Search the records for the string "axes". Copy each line where it occurs.
◇ ◇ ◇
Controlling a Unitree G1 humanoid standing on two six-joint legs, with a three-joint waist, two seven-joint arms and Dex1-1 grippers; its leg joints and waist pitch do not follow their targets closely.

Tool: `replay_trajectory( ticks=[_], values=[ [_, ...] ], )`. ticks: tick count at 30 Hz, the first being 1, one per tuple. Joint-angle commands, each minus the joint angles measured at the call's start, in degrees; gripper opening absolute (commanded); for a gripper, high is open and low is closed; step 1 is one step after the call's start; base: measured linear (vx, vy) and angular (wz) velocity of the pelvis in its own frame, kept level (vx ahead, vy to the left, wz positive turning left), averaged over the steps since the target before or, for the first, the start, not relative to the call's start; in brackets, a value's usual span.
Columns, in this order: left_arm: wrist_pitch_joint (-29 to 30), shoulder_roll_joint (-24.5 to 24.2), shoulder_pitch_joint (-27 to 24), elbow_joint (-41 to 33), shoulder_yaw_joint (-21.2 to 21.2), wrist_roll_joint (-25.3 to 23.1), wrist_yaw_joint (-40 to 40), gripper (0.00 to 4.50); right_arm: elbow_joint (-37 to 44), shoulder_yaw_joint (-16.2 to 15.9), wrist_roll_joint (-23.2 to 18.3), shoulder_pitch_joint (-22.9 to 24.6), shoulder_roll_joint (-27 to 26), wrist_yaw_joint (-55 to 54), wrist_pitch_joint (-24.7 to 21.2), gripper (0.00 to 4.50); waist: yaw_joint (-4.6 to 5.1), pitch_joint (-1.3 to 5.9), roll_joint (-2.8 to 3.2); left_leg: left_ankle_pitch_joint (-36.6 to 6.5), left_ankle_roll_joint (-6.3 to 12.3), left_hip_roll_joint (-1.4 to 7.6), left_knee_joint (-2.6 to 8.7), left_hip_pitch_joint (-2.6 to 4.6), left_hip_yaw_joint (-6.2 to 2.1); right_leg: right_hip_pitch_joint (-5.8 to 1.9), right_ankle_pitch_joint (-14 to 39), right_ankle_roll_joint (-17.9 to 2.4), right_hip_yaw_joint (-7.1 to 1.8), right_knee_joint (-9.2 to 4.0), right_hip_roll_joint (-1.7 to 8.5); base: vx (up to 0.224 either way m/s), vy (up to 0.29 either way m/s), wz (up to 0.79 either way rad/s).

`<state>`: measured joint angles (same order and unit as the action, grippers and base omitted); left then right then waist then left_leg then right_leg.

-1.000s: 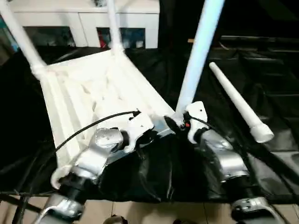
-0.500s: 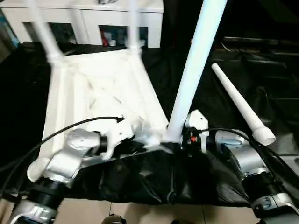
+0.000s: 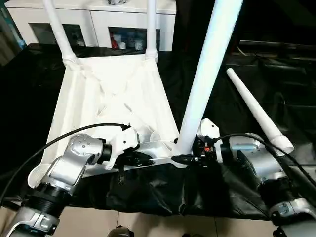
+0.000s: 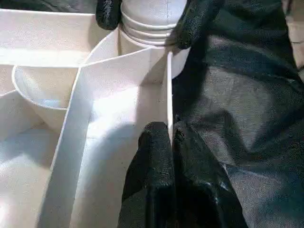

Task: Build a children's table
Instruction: Rotate leg to tighten, then rotate table base

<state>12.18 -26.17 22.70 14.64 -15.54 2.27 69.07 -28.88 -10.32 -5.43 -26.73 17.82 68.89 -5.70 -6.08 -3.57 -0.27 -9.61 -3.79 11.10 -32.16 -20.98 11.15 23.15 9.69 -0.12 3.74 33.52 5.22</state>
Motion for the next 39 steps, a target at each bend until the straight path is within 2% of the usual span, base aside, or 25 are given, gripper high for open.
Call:
replay_trajectory(
  ticks=[1, 2, 3, 5, 6, 7, 8, 10, 12, 14, 15, 16, 17, 18, 20, 21, 23, 25, 28, 29, 31, 32, 34, 35, 39],
  values=[
    [-0.8, 3.4, 1.9, 0.1, -1.0, -0.8, -4.4, 0.00, -0.3, -1.8, -0.6, 0.9, -4.0, -4.0, -1.4, 2.70, 0.33, 2.70, 0.01, -16.3, 2.08, 2.37, 3.97, 0.82, -0.77, -2.13, 17.7, -12.4, -2.53, -3.85, 3.09, 0.000, 0.000, 0.00],
    [-0.6, 4.3, 2.2, 0.7, -0.9, -1.6, -6.7, 0.00, -1.1, -0.8, 0.0, 0.9, -5.2, -8.1, -1.6, 2.70, 0.52, 2.61, -0.03, -18.3, 1.00, 2.29, 4.12, 1.02, -0.98, -2.02, 21.7, -11.3, -2.52, -4.29, 3.27, 0.000, 0.000, 0.00],
    [0.3, 5.9, 2.5, 1.1, -0.7, -2.6, -10.1, 0.00, -1.9, 0.5, 1.0, 1.0, -7.0, -14.1, -1.5, 2.70, 0.62, 2.63, 0.14, -18.8, 0.36, 2.28, 4.16, 1.13, -1.08, -1.92, 23.1, -10.7, -2.53, -4.39, 3.33, 0.000, 0.000, 0.00],
    [2.2, 9.4, 2.6, 0.5, -0.8, -3.7, -15.4, 0.00, -2.1, 3.5, 1.2, 1.6, -10.8, -24.0, -1.7, 2.70, 1.28, 2.51, 0.02, -21.1, -1.05, 2.13, 4.32, 1.26, -1.41, -1.68, 28.2, -8.6, -2.40, -5.04, 3.43, -0.056, -0.006, -0.01],
    [2.2, 9.4, 2.6, 0.5, -0.8, -3.7, -15.4, 0.00, -2.1, 3.5, 1.2, 1.6, -10.8, -24.0, -1.7, 2.70, 1.34, 2.58, -0.09, -21.1, -1.10, 2.14, 4.35, 1.23, -1.47, -1.74, 28.9, -8.1, -2.37, -5.15, 3.51, -0.051, 0.001, -0.04],
    [2.6, 10.1, 2.4, 0.2, -0.9, -3.9, -16.1, 0.00, -1.9, 4.0, 1.1, 1.9, -11.5, -25.4, -1.9, 2.70, 1.38, 2.58, 0.06, -21.3, -0.93, 2.03, 4.40, 1.00, -1.68, -1.88, 30.2, -7.1, -2.21, -5.25, 3.52, 0.000, 0.000, 0.00],
    [3.4, 11.7, 2.2, -0.6, -1.4, -4.4, -17.9, 0.00, -1.3, 4.9, 1.2, 2.4, -13.0, -28.9, -2.5, 2.69, 1.54, 2.39, -0.06, -21.9, -0.59, 2.05, 4.48, 1.07, -1.60, -1.53, 30.8, -6.4, -2.30, -5.58, 3.38, 0.000, 0.000, 0.00],
    [4.8, 14.3, 1.8, -1.9, -2.1, -4.7, -20.2, 0.00, 0.2, 5.9, 1.1, 3.4, -15.4, -32.5, -3.3, 2.69, 1.33, 2.47, -0.17, -21.5, -0.34, 2.02, 4.40, 1.29, -1.52, -1.32, 31.2, -5.9, -2.41, -5.77, 3.46, 0.000, 0.000, 0.00],
    [4.8, 16.1, 1.9, -2.1, -2.9, -5.6, -22.2, 0.00, 1.3, 6.3, 1.6, 4.2, -17.6, -36.0, -3.8, 2.69, 1.31, 2.41, -0.11, -20.7, -0.10, 2.07, 4.52, 1.00, -1.56, -1.33, 29.9, -6.0, -2.42, -5.74, 3.32, 0.000, 0.000, 0.00],
    [3.3, 18.3, 2.2, -1.3, -3.7, -5.9, -23.0, 0.00, 2.9, 5.5, 3.3, 5.0, -19.8, -40.1, -3.7, 2.69, 1.21, 2.79, 0.19, -19.9, -0.14, 2.00, 4.50, 0.98, -1.52, -1.42, 27.2, -6.2, -2.44, -5.40, 3.22, 0.000, 0.000, 0.00],
    [3.2, 18.5, 2.3, -1.1, -3.9, -6.0, -23.2, 0.00, 3.0, 5.4, 3.6, 5.0, -20.0, -41.3, -3.6, 2.69, 1.28, 2.78, 0.12, -19.7, -0.12, 2.02, 4.52, 0.85, -1.49, -1.48, 26.3, -6.3, -2.44, -5.35, 3.16, 0.000, 0.000, 0.00],
    [3.1, 18.6, 2.4, -1.0, -4.2, -6.2, -23.1, 0.00, 3.2, 5.5, 3.5, 5.1, -19.9, -41.8, -3.3, 2.69, 1.25, 3.09, 0.10, -19.1, -0.03, 2.01, 4.44, 0.85, -1.43, -1.65, 24.6, -6.7, -2.41, -5.10, 3.08, 0.000, 0.000, 0.00],
    [2.5, 18.2, 2.7, -0.4, -4.3, -6.4, -22.8, 0.00, 3.7, 6.1, 3.3, 5.3, -19.2, -42.0, -3.1, 2.69, 1.12, 3.29, 0.31, -18.5, 0.10, 2.03, 4.32, 0.91, -1.34, -1.68, 22.9, -7.1, -2.47, -4.97, 3.10, 0.000, 0.000, 0.00],
    [2.2, 18.0, 2.8, -0.2, -4.3, -6.6, -22.6, 0.00, 4.1, 6.6, 2.9, 5.5, -18.9, -42.0, -3.3, 2.69, 1.08, 3.28, 0.27, -18.2, 0.22, 2.02, 4.27, 0.90, -1.24, -1.65, 22.0, -7.3, -2.51, -4.96, 3.07, 0.000, 0.000, 0.00],
    [1.7, 17.2, 3.2, 0.5, -4.1, -7.3, -22.3, 0.00, 6.0, 8.3, 2.4, 6.3, -17.2, -42.6, -4.3, 3.39, 0.86, 3.57, 0.38, -16.2, 0.67, 2.03, 4.06, 0.87, -1.02, -1.80, 17.3, -8.5, -2.57, -4.45, 2.86, 0.000, 0.000, 0.00],
    [1.4, 16.8, 3.4, 1.1, -4.0, -7.4, -22.0, 0.00, 6.5, 8.4, 3.1, 6.5, -16.0, -42.5, -4.2, 3.39, 0.76, 3.87, 0.76, -15.7, 0.68, 2.05, 3.97, 0.98, -1.02, -1.94, 16.3, -8.8, -2.57, -4.25, 2.85, 0.000, 0.000, 0.00],
    [1.0, 16.7, 3.6, 1.7, -3.9, -7.4, -21.9, 0.00, 6.9, 8.2, 4.4, 6.8, -14.5, -42.7, -3.6, 3.41, 0.64, 4.06, 0.65, -13.7, 1.13, 1.94, 3.70, 0.73, -0.86, -2.22, 13.0, -9.8, -2.53, -3.90, 2.84, 0.000, 0.000, 0.00],
    [0.5, 16.5, 3.9, 3.0, -3.7, -7.6, -21.7, 0.00, 8.0, 8.1, 5.6, 7.8, -11.2, -40.8, -2.8, 3.41, 0.36, 4.15, 0.71, -12.6, 1.41, 1.89, 3.51, 0.69, -0.77, -2.39, 12.0, -9.8, -2.48, -3.77, 2.79, 0.000, 0.000, 0.00],
    [0.1, 16.7, 4.3, 4.1, -3.5, -7.8, -22.0, 0.00, 9.9, 8.9, 4.5, 9.6, -6.7, -36.2, -2.4, 3.41, -0.13, 4.14, 0.59, -12.2, 2.01, 1.92, 3.41, 0.55, -0.75, -2.57, 12.1, -9.5, -2.52, -3.77, 2.90, 0.000, 0.000, 0.00],
    [-0.1, 16.8, 4.4, 4.6, -3.3, -7.8, -22.0, 0.00, 10.9, 9.4, 3.5, 10.3, -5.0, -34.1, -2.3, 3.41, -0.51, 4.07, 0.52, -12.8, 2.54, 1.99, 3.28, 0.88, -0.61, -2.39, 12.5, -9.5, -2.57, -4.00, 2.83, 0.000, 0.000, 0.00],
    [-0.4, 17.0, 4.7, 5.7, -3.4, -7.7, -21.8, 0.00, 14.1, 12.8, -0.7, 12.1, -0.5, -28.7, -3.9, 3.41, -0.62, 4.16, 0.33, -12.9, 3.02, 1.99, 3.25, 0.61, -0.72, -2.77, 13.3, -9.5, -2.49, -3.92, 2.97, 0.000, 0.000, 0.00],
    [-0.5, 17.0, 4.8, 5.9, -3.5, -7.6, -21.7, 0.00, 15.0, 13.6, -1.9, 12.6, 0.6, -27.3, -4.6, 3.41, -0.76, 4.12, 0.35, -13.2, 3.30, 2.08, 3.18, 0.77, -0.67, -2.62, 13.6, -9.4, -2.56, -4.03, 2.95, 0.000, 0.000, 0.00],
    [-1.1, 17.1, 5.0, 6.8, -3.5, -7.6, -21.9, 0.00, 16.3, 15.4, -3.8, 13.3, 3.6, -24.6, -5.1, 3.41, -0.85, 4.15, 0.11, -12.6, 3.94, 2.00, 3.14, 0.38, -0.79, -2.93, 14.0, -9.4, -2.41, -3.93, 3.05, 0.000, 0.000, 0.00],
    [-1.5, 17.2, 5.2, 7.4, -3.5, -7.6, -22.1, 0.00, 16.7, 16.4, -4.9, 13.6, 5.2, -23.2, -5.8, 3.41, -0.82, 4.14, 0.07, -12.7, 4.21, 1.90, 3.00, 0.45, -0.73, -2.85, 14.9, -9.2, -2.40, -4.09, 3.02, 0.000, 0.000, 0.00],
    [-3.9, 17.8, 5.9, 9.3, -3.1, -8.0, -24.3, 0.00, 19.1, 17.2, -6.9, 15.2, 9.4, -18.8, -7.9, 3.41, -0.94, 4.06, -0.07, -13.1, 4.54, 1.78, 2.84, 0.52, -0.68, -2.71, 18.8, -8.2, -2.27, -4.59, 3.00, 0.000, 0.000, 0.00]
  ],
)
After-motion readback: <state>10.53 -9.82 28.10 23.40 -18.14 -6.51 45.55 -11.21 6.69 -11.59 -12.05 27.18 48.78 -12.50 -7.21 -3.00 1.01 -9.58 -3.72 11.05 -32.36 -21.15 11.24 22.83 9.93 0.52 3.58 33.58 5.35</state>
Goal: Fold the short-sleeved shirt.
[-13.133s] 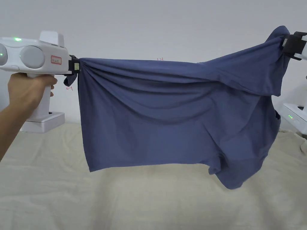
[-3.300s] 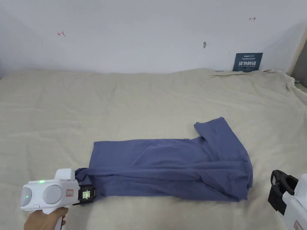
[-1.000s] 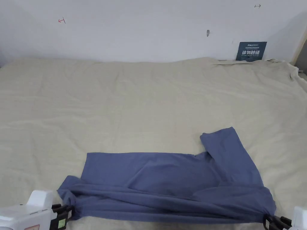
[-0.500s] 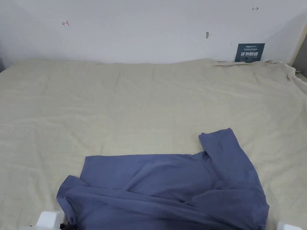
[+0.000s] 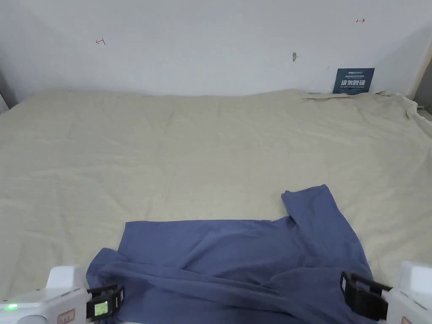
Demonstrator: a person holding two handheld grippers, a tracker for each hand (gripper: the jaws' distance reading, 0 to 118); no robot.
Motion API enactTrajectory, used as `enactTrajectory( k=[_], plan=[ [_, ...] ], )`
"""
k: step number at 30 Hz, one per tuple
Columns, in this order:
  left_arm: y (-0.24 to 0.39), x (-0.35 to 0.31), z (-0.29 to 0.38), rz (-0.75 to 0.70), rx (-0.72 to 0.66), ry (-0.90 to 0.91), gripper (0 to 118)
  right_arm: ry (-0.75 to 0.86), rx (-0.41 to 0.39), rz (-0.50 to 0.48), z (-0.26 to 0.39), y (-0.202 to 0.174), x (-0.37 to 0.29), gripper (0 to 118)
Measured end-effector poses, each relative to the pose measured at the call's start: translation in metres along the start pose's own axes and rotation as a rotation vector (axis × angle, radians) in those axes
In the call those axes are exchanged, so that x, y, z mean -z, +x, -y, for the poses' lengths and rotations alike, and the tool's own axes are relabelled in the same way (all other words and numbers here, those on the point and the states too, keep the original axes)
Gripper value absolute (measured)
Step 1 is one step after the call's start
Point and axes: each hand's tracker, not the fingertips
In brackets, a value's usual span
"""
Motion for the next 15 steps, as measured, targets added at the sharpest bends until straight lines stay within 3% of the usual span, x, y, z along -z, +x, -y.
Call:
enactTrajectory(
  k=[3, 7, 11, 13, 14, 15],
  plan=[
    [0.005, -0.023, -0.021, 0.011, -0.014, 0.112, 98, 0.103, -0.041, -0.008, -0.026, -0.014, -0.018, 94],
    [0.017, -0.048, -0.042, -0.022, 0.023, 0.238, 117, 0.224, -0.085, 0.015, -0.048, -0.027, -0.036, 94],
    [0.028, -0.06, -0.054, -0.016, 0.002, 0.275, 118, 0.304, -0.107, 0.053, -0.056, -0.036, -0.043, 94],
    [0.033, -0.059, -0.054, 0.008, -0.007, 0.326, 105, 0.344, -0.109, 0.065, -0.056, -0.038, -0.045, 93],
    [0.035, -0.059, -0.051, 0.006, -0.001, 0.372, 92, 0.353, -0.107, 0.07, -0.055, -0.038, -0.044, 92],
    [0.039, -0.059, -0.048, 0.001, 0.01, 0.399, 69, 0.358, -0.109, 0.074, -0.054, -0.039, -0.044, 85]
  ],
)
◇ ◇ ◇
● **Answer section**:
Measured end-effector poses, each relative to the pose measured at the call's start: translation in metres along the start pose's own axes and rotation as a rotation vector (axis × angle, radians) in those axes
In the call those axes are exchanged, so that x, y, z mean -z, +x, -y, for the poses' lengths and rotations alike, and the tool's own axes are relabelled in the same way (all other words and numbers here, those on the point and the states too, keep the original axes)
Point and axes: each hand's tracker, not the fingertips

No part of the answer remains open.